▶ Task
Could you reproduce, word for word, everything below from the line containing "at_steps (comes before" down to the line containing "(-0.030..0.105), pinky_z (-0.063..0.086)", with both of those lines included and no others?

▶ Input
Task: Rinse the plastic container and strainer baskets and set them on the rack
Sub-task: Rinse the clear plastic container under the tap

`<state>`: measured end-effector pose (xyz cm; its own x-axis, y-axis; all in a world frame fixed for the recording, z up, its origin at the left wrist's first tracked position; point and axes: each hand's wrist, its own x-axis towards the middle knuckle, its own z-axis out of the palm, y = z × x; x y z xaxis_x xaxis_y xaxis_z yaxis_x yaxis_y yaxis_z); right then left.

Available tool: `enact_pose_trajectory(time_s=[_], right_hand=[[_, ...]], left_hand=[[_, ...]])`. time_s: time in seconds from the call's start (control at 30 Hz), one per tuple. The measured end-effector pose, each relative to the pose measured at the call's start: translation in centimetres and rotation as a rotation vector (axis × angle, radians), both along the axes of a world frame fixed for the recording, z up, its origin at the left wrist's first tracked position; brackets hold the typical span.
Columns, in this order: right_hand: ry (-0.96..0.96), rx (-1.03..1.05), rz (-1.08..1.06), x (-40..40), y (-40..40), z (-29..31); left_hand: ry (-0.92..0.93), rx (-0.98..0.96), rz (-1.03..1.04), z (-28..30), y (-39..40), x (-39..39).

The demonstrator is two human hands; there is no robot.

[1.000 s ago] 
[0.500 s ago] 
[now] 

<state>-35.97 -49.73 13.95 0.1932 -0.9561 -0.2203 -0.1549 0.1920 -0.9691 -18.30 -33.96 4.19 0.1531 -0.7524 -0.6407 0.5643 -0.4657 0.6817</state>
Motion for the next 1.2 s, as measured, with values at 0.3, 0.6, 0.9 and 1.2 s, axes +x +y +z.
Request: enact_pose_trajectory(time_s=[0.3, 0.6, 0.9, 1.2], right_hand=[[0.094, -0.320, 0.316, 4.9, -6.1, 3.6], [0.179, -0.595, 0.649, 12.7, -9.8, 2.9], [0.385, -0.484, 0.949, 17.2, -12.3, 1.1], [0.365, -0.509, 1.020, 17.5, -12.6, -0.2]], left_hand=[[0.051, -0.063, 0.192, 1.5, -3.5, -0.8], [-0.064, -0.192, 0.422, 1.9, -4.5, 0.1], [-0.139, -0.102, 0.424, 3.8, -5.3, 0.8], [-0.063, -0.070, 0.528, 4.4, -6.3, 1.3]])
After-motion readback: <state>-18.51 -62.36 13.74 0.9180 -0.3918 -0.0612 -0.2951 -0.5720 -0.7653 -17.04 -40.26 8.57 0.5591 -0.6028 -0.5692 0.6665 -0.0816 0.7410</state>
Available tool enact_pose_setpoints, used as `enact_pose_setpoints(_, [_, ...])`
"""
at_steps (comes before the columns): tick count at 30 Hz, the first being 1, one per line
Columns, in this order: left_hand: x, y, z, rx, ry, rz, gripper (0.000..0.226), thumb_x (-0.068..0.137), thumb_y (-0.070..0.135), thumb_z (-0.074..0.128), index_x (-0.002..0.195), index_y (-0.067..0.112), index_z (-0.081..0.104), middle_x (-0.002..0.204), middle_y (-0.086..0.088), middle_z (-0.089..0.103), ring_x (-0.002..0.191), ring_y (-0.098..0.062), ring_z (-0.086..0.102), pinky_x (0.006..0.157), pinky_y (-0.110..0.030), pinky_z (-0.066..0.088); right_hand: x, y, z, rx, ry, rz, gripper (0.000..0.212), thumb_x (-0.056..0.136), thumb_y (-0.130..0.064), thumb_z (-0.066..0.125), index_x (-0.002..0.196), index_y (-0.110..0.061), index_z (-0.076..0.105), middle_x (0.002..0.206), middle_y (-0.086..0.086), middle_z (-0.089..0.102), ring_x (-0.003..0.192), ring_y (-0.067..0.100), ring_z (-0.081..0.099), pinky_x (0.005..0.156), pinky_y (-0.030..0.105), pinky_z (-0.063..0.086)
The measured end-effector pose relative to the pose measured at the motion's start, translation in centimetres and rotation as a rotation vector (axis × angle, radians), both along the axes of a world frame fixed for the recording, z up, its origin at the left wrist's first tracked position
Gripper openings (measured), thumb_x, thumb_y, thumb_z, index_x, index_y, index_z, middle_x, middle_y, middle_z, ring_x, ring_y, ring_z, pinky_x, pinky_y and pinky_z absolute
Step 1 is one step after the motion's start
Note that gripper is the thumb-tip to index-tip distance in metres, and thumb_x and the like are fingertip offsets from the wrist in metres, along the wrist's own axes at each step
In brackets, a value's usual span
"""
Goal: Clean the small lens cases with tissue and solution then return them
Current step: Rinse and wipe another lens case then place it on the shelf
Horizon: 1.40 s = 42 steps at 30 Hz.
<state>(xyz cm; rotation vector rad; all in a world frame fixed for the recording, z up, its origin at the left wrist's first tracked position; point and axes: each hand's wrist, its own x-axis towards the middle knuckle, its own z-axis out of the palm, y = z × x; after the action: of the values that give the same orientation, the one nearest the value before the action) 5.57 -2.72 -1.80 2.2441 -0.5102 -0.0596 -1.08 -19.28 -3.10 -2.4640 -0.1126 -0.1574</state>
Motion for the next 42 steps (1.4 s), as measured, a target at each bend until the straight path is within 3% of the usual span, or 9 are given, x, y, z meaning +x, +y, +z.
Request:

▶ Task output
at_steps (comes before the columns): tick count at 30 Hz, the first being 1, one per line
Columns, in this order: left_hand: x, y, z, rx, ry, rz, gripper (0.000..0.226), thumb_x (-0.068..0.137), thumb_y (-0.070..0.135), thumb_z (-0.074..0.128), index_x (-0.002..0.195), index_y (-0.067..0.112), index_z (-0.081..0.104), middle_x (-0.002..0.204), middle_y (-0.086..0.088), middle_z (-0.089..0.103), ring_x (-0.002..0.191), ring_y (-0.098..0.062), ring_z (-0.086..0.102), pinky_x (0.006..0.157), pinky_y (-0.110..0.030), pinky_z (-0.066..0.088); right_hand: x, y, z, rx, ry, rz, gripper (0.000..0.212), thumb_x (-0.056..0.136), thumb_y (-0.130..0.064), thumb_z (-0.066..0.125), index_x (-0.002..0.196), index_y (-0.110..0.061), index_z (-0.076..0.105), middle_x (0.002..0.206), middle_y (-0.086..0.086), middle_z (-0.089..0.102), ring_x (-0.003..0.192), ring_y (-0.067..0.100), ring_z (-0.081..0.099), pinky_x (0.005..0.156), pinky_y (-0.030..0.105), pinky_z (-0.063..0.086)

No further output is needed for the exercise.